(What the task requires): Copy exactly the lines from the start of the material through the line with "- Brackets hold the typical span". Pictures stay out of the copy.

START Data excerpt

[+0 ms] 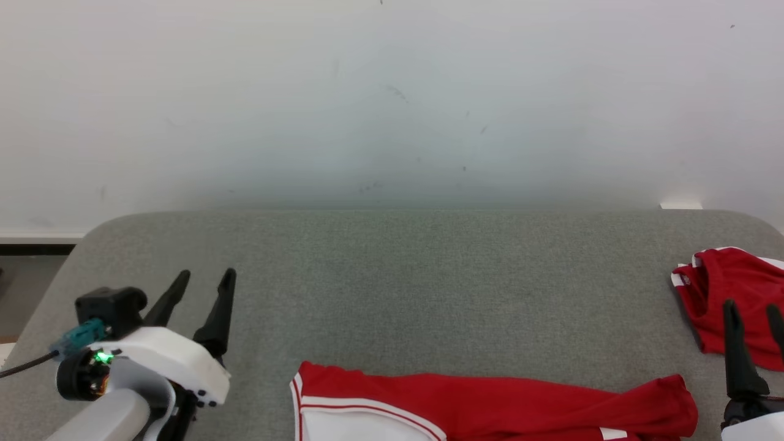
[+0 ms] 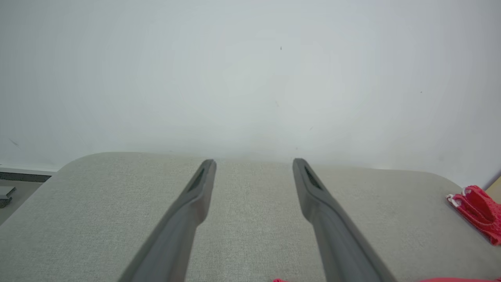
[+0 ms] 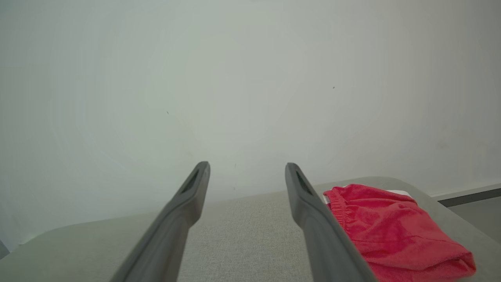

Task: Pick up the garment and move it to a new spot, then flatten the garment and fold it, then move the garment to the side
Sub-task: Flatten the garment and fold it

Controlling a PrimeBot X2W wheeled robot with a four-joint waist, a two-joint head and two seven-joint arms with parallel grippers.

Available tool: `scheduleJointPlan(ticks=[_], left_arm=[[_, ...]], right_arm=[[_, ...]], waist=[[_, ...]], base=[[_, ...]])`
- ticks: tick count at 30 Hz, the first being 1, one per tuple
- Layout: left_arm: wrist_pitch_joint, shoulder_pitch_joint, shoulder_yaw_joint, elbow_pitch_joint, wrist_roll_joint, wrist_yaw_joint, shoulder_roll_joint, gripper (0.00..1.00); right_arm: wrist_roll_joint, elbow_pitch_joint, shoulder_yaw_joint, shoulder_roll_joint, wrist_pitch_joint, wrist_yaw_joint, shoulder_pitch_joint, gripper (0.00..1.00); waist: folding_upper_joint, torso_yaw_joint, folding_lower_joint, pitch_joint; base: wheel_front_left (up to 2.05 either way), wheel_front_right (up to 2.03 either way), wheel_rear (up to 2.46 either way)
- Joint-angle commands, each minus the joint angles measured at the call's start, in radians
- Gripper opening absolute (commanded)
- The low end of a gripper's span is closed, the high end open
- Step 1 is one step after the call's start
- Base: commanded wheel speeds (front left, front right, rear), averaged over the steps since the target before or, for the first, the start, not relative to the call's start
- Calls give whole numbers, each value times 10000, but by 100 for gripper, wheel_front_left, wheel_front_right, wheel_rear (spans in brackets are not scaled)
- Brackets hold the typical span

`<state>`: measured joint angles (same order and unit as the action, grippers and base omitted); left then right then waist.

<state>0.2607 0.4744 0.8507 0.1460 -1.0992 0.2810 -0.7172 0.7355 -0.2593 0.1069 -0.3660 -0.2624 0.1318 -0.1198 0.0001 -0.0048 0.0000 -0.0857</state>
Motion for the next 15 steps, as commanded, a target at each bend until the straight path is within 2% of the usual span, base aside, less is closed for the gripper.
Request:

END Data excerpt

(Result of the task):
[+0 ms] 
[+0 ms] 
[+0 ms] 

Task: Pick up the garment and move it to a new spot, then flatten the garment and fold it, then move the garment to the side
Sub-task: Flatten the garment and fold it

Controlling a PrimeBot X2W wheeled robot with a four-joint waist, a two-joint head and two seven-joint arms with parallel grippers.

Available tool: `scheduleJointPlan(ticks=[_], left_arm=[[_, ...]], right_arm=[[_, ...]], waist=[[_, ...]], base=[[_, ...]])`
- ticks: tick count at 30 Hz, the first being 1, one per tuple
- Layout: left_arm: wrist_pitch_joint, shoulder_pitch_joint, shoulder_yaw_joint, elbow_pitch_joint, wrist_roll_joint, wrist_yaw_joint, shoulder_roll_joint, gripper (0.00..1.00); right_arm: wrist_roll_joint, elbow_pitch_joint, shoulder_yaw_joint, shoulder_roll_joint, wrist_pitch_joint, wrist_yaw_joint, shoulder_pitch_joint, gripper (0.00..1.00); waist: folding_upper_joint, torso_yaw_joint, folding_lower_joint, pitch_joint; base: wheel_front_left (up to 2.05 either way), wheel_front_right (up to 2.03 either way), wheel_rear (up to 2.46 either way)
- Joint-angle commands, each minus the joint angles measured at the call's start, in radians
- Gripper opening absolute (commanded)
- The low end of a gripper's span is closed, the high end open
- Step 1 is one step after the call's start
- Base: commanded wheel speeds (front left, front right, rear), averaged over the steps since the target before or, for the first, the start, not relative to the call's start
- Calls give whole numbers, each value times 10000, but by 100 for gripper, wheel_front_left, wheel_front_right, wheel_rear (spans in brackets are not scaled)
- Brackets hold the typical span

No part of the exercise is left unanswered.